Please copy each line of the listing below in which the word "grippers" appears.

:: Supplied information ::

↓

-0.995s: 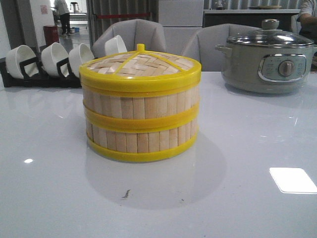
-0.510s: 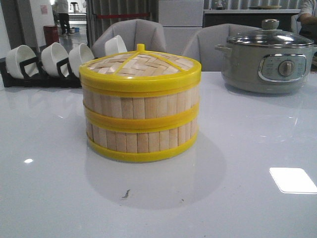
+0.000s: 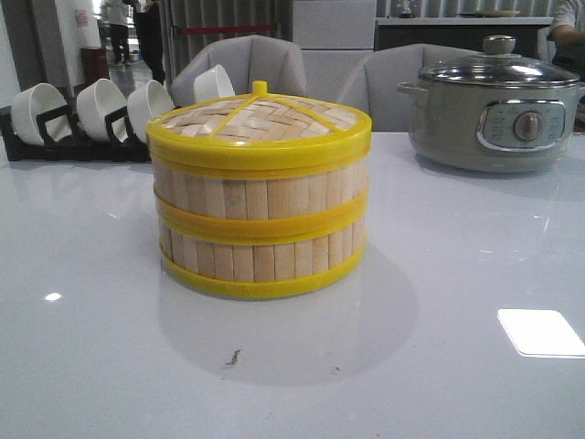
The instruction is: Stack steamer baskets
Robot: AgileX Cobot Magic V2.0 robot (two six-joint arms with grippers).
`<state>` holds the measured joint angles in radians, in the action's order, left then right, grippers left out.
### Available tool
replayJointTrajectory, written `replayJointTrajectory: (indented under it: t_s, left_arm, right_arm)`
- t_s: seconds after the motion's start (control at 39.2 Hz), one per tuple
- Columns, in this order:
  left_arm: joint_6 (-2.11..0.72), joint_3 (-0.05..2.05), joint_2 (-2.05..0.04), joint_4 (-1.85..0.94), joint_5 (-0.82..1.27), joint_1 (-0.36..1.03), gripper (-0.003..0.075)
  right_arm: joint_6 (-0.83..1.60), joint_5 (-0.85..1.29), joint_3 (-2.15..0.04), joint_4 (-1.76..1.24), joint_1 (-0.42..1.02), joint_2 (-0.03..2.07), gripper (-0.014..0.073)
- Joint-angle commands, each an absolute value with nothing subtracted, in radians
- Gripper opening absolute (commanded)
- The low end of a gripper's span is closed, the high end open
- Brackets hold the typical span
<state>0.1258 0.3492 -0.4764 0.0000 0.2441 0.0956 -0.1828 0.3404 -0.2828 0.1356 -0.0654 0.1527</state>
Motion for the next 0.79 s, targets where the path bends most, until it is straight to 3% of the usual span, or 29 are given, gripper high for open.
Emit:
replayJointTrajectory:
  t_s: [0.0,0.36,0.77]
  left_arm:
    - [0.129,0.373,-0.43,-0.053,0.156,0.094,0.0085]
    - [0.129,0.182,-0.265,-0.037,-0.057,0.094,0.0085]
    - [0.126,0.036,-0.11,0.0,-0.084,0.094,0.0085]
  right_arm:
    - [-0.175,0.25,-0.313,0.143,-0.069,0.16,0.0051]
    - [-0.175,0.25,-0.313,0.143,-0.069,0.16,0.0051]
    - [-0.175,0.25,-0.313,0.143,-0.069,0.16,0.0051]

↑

:: Answer area ::
Robot: AgileX Cobot Magic V2.0 robot (two six-joint arms with grippers).
`<state>` holds the measured joint angles in radians, in the action's order, left then right, grippers left out.

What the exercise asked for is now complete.